Set down each line of the material that follows, exactly, with no pictures.

(Recorded data):
--- START ---
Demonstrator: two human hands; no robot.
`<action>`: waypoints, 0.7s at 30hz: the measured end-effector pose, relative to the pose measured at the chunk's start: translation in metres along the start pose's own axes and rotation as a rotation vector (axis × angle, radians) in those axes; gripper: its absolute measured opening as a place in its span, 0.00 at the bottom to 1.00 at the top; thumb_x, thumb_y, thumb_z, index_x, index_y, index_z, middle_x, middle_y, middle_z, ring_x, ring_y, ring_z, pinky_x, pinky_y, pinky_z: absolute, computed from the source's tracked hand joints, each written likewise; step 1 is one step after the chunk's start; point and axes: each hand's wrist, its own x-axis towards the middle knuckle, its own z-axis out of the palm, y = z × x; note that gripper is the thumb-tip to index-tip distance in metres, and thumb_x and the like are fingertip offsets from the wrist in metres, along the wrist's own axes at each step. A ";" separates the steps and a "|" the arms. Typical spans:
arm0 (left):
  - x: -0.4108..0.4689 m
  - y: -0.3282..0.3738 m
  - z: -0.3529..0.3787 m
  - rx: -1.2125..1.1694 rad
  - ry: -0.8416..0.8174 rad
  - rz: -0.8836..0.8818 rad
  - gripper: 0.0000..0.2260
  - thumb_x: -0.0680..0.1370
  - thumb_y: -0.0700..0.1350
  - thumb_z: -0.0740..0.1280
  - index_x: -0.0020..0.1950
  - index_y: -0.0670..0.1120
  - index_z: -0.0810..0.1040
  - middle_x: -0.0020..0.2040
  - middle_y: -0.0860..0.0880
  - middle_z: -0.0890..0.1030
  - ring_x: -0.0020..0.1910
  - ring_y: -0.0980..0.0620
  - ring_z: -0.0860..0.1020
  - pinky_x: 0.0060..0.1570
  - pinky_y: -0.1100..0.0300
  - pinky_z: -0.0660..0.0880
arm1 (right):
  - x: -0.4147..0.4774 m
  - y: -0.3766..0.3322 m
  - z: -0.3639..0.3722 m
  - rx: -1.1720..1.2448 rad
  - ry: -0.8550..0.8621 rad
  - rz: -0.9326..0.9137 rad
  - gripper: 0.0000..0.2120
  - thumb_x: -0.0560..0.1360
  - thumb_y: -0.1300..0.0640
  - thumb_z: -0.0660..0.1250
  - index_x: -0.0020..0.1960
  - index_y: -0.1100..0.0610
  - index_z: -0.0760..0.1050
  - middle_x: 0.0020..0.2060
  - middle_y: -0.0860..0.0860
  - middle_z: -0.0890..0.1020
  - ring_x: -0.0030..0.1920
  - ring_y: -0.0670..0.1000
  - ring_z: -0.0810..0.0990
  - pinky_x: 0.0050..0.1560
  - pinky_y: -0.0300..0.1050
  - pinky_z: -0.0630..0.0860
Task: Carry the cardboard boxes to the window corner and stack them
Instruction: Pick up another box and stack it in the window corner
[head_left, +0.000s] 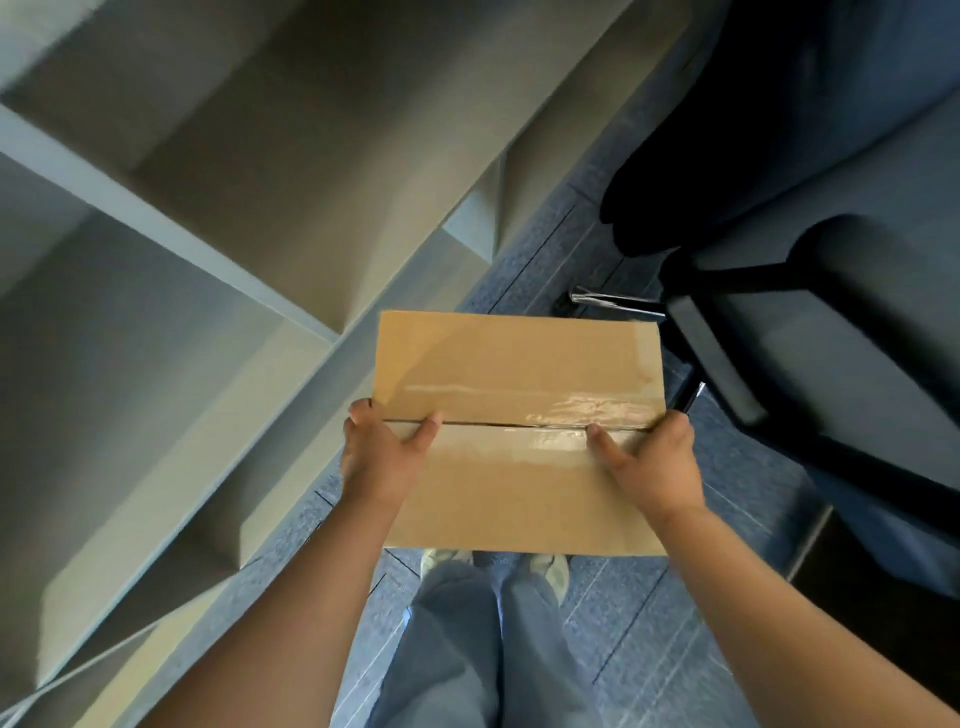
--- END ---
(Exercise solution):
Demonstrator: two human hands; no robot.
`<action>`: waypoints, 0.7s at 30hz: the measured end-effector pose, relative to the pose measured at the chunk's start: translation in metres along the start pose's own axes and rotation as a rotation vector (axis × angle, radians) in those axes; gripper: its absolute measured opening as a place in its span, 0.00 at the bottom to 1.00 at the top; thumb_x, thumb_y, thumb_z, index_x, index_y, index_z, middle_x, middle_y, middle_z, ring_x, ring_y, ring_z, pinky_x, pinky_y, pinky_z: absolute, computed from the source's tracked hand joints, each written likewise; step 1 is one step after the chunk's start; point and axes: each hand's wrist, its own x-axis towards the middle knuckle, its own z-axis out of the palm, y = z × x; note that gripper is the thumb-tip to index-tip distance in metres, and thumb_x and the like are fingertip offsets from the wrist in metres, along the wrist's own axes at each step. A ";" separates the steps and a "|" the arms. Typical spans:
arm0 (left):
  - x: -0.4108..0.4689 m
  - y: -0.3282..0.3738 m
  - z: -0.3529..0.3787 m
  - rx: -1.2125..1.1694 rad
  - ry: -0.8416..0.8174 rad
  - rz: -0.8836..0.8818 rad
  - gripper: 0.0000..0.2260
  - thumb_x: -0.0680..0.1370
  - thumb_y: -0.0700..0.1350
  - thumb_z: -0.0740..0.1280
  - index_x: -0.0020..0.1950
  - index_y: -0.0670..0.1120
  - index_z: -0.0810..0.1040
  - middle_x: -0.0020..0.2040
  - middle_y: -0.0860..0.0880
  - middle_z: -0.0890..0.1030
  - ring_x: -0.0020..0.1910
  - ring_y: -0.0980..0.0620
  - ring_z: -0.0860..0.1020
  - pinky_x: 0.0060..0.1570
  - pinky_y: -0.1100..0.0300
  - pinky_z: -0.0660..0.0880
arm1 (right):
  - x: -0.4147..0.4774 m
  - y: -0.3766..0.3322 m
  - z: -0.3639..0.3722 m
  - rx: -1.1720..1.2448 rad
  - ry: -0.8550..0.8621 rad
  - rz: -0.9326..0.9137 rad
  - gripper: 0.0000..0.2120
  - thumb_x: -0.0560..0.1360
  - thumb_y: -0.1300..0.0640
  - thumb_z: -0.0660..0.1250
  - index_x: -0.0020..0.1960
  - index_y: -0.1100..0.0610
  - index_z: -0.0760..0.1050
  - middle_x: 0.0020..0.2060
  - middle_y: -0.0860..0.0860
  - middle_z: -0.0890..0.1020
  - ring_x: -0.0030..0.1920
  - ring_y: -0.0670..0.1000
  - ring_z: -0.0810..0.0990
  - pinky_x: 0.0050..0.1560
  - pinky_y: -0.0300..0.1050
  - pinky_z: -0.0630..0.0860
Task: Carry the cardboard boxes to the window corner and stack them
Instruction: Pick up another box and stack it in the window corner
[head_left, +0.000s] 

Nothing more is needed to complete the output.